Quentin Biardeau - photo Christian Taillemite

Changement de plateau, changement de costume, Théo Ceccaldi (déjà six heures qu’il s’y trouve) revient sur scène. Bottines rouges, débardeur et fourrure sur les épaules à l’instar de ses cinq camarades portant également poils de bête (qu’on espère synthétiques). Freaks. L’attitude vestimentaire est arrogante, surtout dans ce milieu du jazz où le dépouillement est la règle. Le résultat sera-t-il au rendez-vous des ambitions ?

Petite Moutarde (Alexandra Grimal, Florian Satche, Yvan Gélugne) nous avait séduit l’année dernière par la maturité rapidement acquise du quartet. Freaks change de braquet et passe au niveau supérieur. Avec une authentique puissance de feu, le sextet s’engage dans une musique hardie qui prend effectivement racines chez le Zorn des années 90 et rappelle également Mr. Bungle ou Fantomas, c’est à dire un zapping musical qui brasse large et dont le montage rapide étourdit l’oreille de citations multiples. Pour tenir le tout ensemble, la batterie de Ziemniak, profonde et totalement imprévisible, délimite un terrain de jeu solide mais mouvant, à la fois moteur et façade car visuellement le batteur impressionne.

Pas de quoi s’ennuyer, en effet : ça bouge tout le temps. Le duo de saxophones enrichit l’ensemble d’assemblages unis ou dissonants qui font coffre et n’empêchent nullement de véhémentes prises de parole. Derrière, la guitare discrète mais indispensable de Caserotto introduit dans le jeu des couleurs raffinées et confère à l’opulence du son un scintillement bienvenu. Le chemin va parfois bien droit et la basse rectiligne et dépouillée de Valentin entraîne tout le groupe dans une ascension pop digne des plus grands tubes. À une première partie compacte succèdent des moments beaucoup plus ouverts, voire des atmosphères dignes du psychédélisme rock des années 70 qui installent le concert dans une véritable dramaturgie. En chef d’orchestre vigilant mais discret, Théo joue du violon (avec toujours le même enthousiasme), du synthétiseur avec Quentin Biardeau et pousse même la chansonnette.

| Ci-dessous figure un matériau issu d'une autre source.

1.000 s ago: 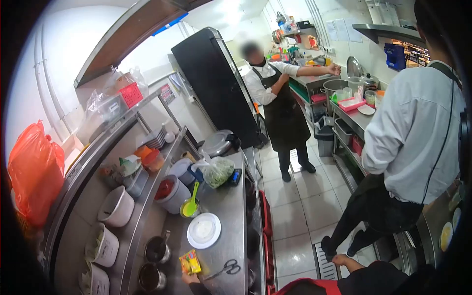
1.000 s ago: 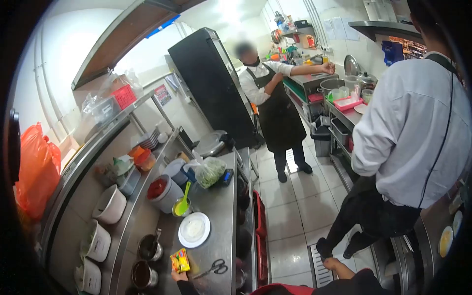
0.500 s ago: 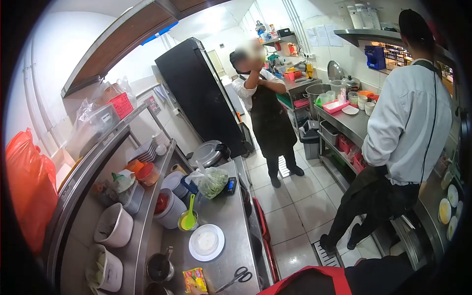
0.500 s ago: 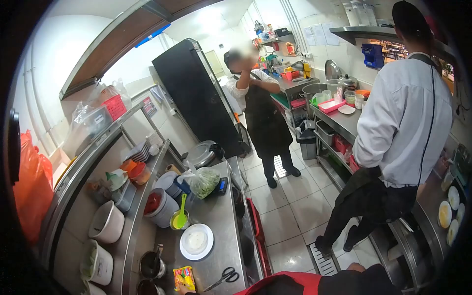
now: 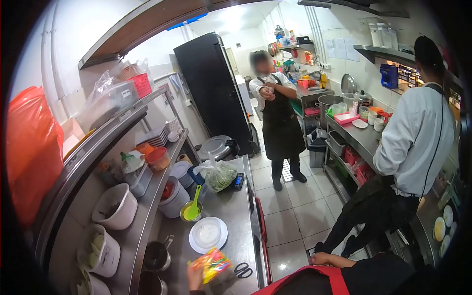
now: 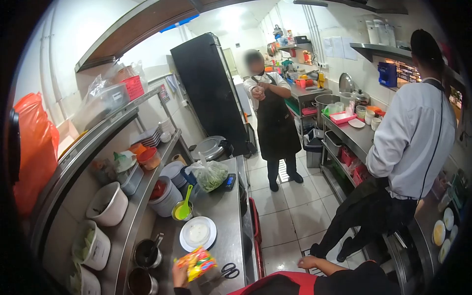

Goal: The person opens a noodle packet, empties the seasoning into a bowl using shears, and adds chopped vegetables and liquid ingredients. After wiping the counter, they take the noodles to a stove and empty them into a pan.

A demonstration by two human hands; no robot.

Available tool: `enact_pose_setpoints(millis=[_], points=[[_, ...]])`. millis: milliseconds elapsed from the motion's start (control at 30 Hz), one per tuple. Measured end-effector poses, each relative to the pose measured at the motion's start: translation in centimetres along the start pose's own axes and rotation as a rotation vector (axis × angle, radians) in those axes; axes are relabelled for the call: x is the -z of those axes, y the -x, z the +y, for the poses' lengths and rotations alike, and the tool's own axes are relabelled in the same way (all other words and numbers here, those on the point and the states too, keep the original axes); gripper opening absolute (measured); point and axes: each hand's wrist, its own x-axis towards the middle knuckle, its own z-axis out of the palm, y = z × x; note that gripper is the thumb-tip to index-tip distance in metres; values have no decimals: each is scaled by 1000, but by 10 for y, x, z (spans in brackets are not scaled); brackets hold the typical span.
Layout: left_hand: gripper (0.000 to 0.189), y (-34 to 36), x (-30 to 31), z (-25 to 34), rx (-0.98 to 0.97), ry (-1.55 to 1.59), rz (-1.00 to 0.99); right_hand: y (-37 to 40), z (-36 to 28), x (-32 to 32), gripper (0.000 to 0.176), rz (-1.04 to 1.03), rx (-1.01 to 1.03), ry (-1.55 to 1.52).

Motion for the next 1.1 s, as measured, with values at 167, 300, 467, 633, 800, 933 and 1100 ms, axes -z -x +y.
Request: enact_pose_setpoints(millis=[167, 300, 467, 633, 800, 933, 1100], points=[[30, 13, -129, 18, 131, -262, -534, 35, -151, 62, 43, -116, 170, -1036], [35, 23, -194, -4, 37, -313, -742, 47, -168, 66, 44, -253, 245, -1575], [41, 31, -225, -3, 39, -340, -846, 79, -161, 80, 34, -115, 143, -1742], [38, 44, -238, 21, 78, -322, -901, 69, -144, 69, 32, -11, 267, -1774], [35, 46, -243, 17, 0, -322, -902, 84, -151, 76, 34, 42, 298, -1766], [32, 48, -243, 17, 63, -283, -868, 86, -156, 77, 38, 3, 376, -1792], [34, 40, -240, 17, 22, -256, -904, 81, -157, 78, 34, -7, 365, -1838]])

Sa voix transformée et androgyne évoque celle de Philippe Katerine et met en bouche des textes joliment troussés dans une veine surréaliste trash signés Romain Mercier. On rit, on frémit, on est surtout joyeusement assommé par une prestation aussi percutante que maligne. Un disque sera enregistré en janvier prochain : de quoi s’amuser encore avec les potentialités du studio et offrir un programme réjouissant.

Après les applaudissements nourris des spectateurs, nous retrouvons à la sortie de la salle Théo Ceccaldi qui s’excuse de n’avoir pas pris le temps de répondre à l’interview programmé au départ. La performance qu’il a livrée - et dont ce texte tente de rendre compte - l’excuse largement et démontre sa grande vitalité.